El país de las tallas grandes, por Sergi Pàmies

Opinión

Sergi Pàmies

Continúa el empoderamiento de las modelos denominadas curvy , que se distancian de los patrones exangües y delgaduchos de las últimas décadas para proponer una belleza más vital y, al mismo tiempo, más realista. Como la industria (ropa, cosmética) huele posibles beneficios, el movimiento se propulsa gracias a una mercadotecnia proporcional y a un discurso que reviste de feminismo igualitario lo que en la práctica es pura codicia. En una lógica estrictamente igualitaria, la jerarquía de la belleza ya debería ser considerada sospechosa de varios delitos de incorrección. Sin embargo, gracias a las imperfecciones del software de la condición humana y a la libertad de ser sensibles –aún– a todas las formas de belleza, podemos digerir la propaganda de la moda con una mezcla de admiración, impotencia, ironía, resignación o envidia. Y podemos recordar cómo, siendo adolescentes, nos entusiasmaba el extasiante palmito de Sofia Loren, que cuando le preguntaban cuál era su secreto dietético sentenciaba: “Todo lo que ves se lo debo a la pasta”.

Confieso que he practicado la dieta Loren con furor militante. Quizá por eso estoy en condiciones de afirmar que los resultados no son los mismos. Es más: sospecho que la belleza es (o no es) intrínseca y que cualquier intento de imitación gregaria y desesperada –y la moda los potencia hasta el paroxismo– acaba mal. A los hombres gordos u obesos nadie nos llama curvy porque no representamos una masa crítica lo suficientemente influyente para convertirnos en lobby. Se nos reduce a una categoría aparentemente neutra pero irrefutable: tallas grandes. Tallas grandes es, como el País de Nunca Jamás, un rincón de ficción privilegiada de los grandes almacenes. Un rincón en el que, en pocos metros –y a menudo a precios desorbitados– se nos propone una selección reducida de ropa lo suficientemente ancha para adaptarse a nuestras anatomías expansivas.
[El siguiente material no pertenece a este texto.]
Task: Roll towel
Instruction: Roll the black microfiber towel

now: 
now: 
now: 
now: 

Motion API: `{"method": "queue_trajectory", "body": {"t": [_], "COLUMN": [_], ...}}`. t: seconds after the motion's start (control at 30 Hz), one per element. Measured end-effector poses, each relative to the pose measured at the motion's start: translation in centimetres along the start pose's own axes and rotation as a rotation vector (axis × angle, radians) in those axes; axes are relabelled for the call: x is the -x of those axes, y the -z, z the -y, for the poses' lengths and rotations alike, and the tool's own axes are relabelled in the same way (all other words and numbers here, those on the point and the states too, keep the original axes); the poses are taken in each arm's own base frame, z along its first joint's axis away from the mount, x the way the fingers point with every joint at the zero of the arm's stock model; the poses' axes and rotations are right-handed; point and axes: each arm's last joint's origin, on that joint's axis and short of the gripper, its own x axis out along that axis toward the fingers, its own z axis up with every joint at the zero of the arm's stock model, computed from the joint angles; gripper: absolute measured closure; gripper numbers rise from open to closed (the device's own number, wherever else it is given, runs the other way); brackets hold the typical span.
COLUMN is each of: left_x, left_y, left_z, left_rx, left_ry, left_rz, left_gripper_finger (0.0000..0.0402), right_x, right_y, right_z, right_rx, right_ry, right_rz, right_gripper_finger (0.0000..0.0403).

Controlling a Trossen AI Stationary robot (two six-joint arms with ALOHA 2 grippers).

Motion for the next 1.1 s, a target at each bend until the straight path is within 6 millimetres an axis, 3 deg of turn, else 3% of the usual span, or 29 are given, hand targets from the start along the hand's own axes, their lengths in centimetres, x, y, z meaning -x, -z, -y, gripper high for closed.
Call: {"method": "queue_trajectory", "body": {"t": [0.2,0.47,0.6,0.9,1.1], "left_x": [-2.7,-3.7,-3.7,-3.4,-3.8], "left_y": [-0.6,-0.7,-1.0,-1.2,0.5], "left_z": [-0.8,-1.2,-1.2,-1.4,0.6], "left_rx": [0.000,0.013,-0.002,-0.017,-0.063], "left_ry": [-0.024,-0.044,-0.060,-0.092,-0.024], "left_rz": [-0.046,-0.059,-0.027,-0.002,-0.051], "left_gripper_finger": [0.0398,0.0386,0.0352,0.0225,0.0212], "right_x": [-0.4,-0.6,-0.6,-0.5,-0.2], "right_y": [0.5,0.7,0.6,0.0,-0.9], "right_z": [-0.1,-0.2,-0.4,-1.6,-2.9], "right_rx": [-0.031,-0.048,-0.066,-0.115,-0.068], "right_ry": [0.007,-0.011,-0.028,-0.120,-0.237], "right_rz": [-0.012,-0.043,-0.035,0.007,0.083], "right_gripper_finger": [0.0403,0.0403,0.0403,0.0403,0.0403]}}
A los hombres gordos u obesos nadie nos llama ‘curvy’; aún no somos un nicho de mercado

El país de las tallas grandes, por Sergi Pàmies

Reconocernos es fácil: deambulamos por la sección con ademán circunspecto. Olfateamos las etiquetas, con todas las derivadas de la talla XL (XXXL o 3XL). Evitamos la ropa demasiado ceñida y celebramos el invento de la caída holgada, la cremallera o las cinturas de goma con introvertida euforia. Nunca seremos curvys porque aunque la expansión del universo curvy democratiza el acceso a la autoestima contra las múltiples dictaduras del gusto, prescinde de demasiados planetas que acaban refugiándose en el exilio de las tallas grandes. Si, en nombre de alguna justicia empoderadora o de libertad igualitaria, a alguien se le ocurre criminalizar las tallas grandes y, con solemnidad revolucionaria, pedir su abolición o reconversión ideológica, sepa que tendrá que hacerlo pasando por encima de mi cadáver. De mi cadáver talla 3XL, se entiende.